**Required action**:
Go through the material underneath and show every line where the string "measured" occurs.

**Data extract**:

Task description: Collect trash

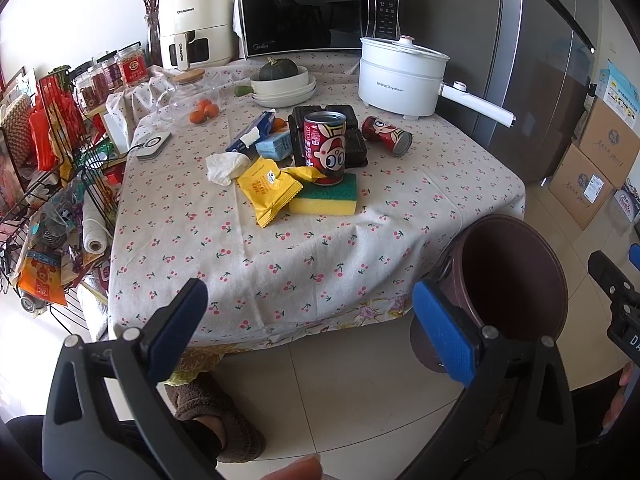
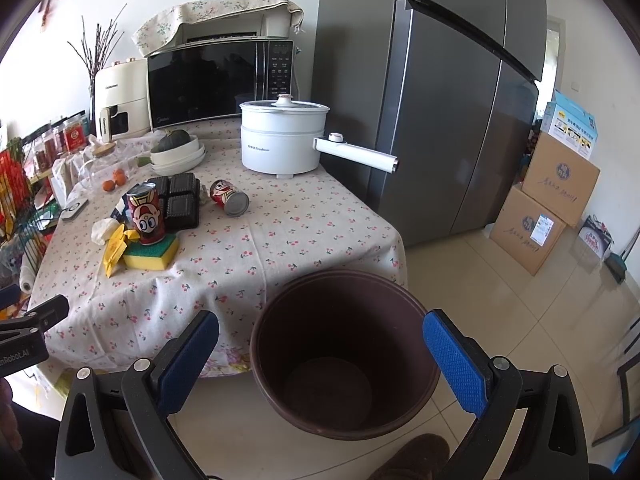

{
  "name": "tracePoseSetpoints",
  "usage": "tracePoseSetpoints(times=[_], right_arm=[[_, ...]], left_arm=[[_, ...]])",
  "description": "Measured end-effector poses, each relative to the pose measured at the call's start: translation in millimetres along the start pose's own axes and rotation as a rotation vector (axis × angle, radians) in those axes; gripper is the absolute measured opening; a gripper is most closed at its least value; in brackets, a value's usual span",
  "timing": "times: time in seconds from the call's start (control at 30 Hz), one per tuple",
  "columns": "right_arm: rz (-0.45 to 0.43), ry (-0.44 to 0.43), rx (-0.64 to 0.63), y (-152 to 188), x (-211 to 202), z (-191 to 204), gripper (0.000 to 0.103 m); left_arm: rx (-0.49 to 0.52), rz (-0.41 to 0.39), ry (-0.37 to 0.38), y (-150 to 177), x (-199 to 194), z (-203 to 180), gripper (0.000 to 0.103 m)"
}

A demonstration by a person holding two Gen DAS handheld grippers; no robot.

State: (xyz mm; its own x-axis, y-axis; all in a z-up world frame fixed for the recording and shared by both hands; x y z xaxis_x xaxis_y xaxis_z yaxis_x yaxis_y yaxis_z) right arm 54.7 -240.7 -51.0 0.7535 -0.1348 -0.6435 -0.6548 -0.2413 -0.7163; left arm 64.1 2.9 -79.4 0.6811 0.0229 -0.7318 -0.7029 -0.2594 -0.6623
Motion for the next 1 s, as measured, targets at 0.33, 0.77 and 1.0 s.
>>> tracePoseSetpoints(times=[0.33, 0.77, 1.0], right_arm=[[0.000, 0.001, 0.000, 0.6, 0.1, -0.2, 0.103], [0.008, 0.011, 0.000, 2.0, 1.0, -0.3, 0.103], [0.009, 0.017, -0.005, 0.2, 1.1, -0.7, 0.103]], left_arm=[[0.001, 0.002, -0.001, 0.6, -0.5, 0.6, 0.102], [-0.008, 0.002, -0.014, -1.3, 1.7, 7.8, 0.102], [-0.006, 0.002, -0.006, -3.4, 0.1, 4.3, 0.102]])
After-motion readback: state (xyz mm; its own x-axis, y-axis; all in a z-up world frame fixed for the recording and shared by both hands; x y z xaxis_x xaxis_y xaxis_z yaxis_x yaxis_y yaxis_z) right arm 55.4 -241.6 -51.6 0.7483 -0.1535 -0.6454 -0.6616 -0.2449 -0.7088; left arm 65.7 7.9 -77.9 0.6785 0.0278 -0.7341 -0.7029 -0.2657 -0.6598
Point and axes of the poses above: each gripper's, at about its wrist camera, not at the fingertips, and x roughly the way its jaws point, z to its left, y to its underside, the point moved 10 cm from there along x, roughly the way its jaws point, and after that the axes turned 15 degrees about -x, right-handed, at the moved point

**Task response**:
  "description": "Measured end-effector poses, each relative to the pose measured at the call's start: translation in millimetres along the start pose's own axes and rotation as a rotation vector (axis × angle, radians) in those axes; gripper is the absolute measured opening; a gripper is most closed at its least value; in brackets, a value's usual span",
Motion for the next 1 s, as measured, targets at 0.33, 0.77 and 1.0 s.

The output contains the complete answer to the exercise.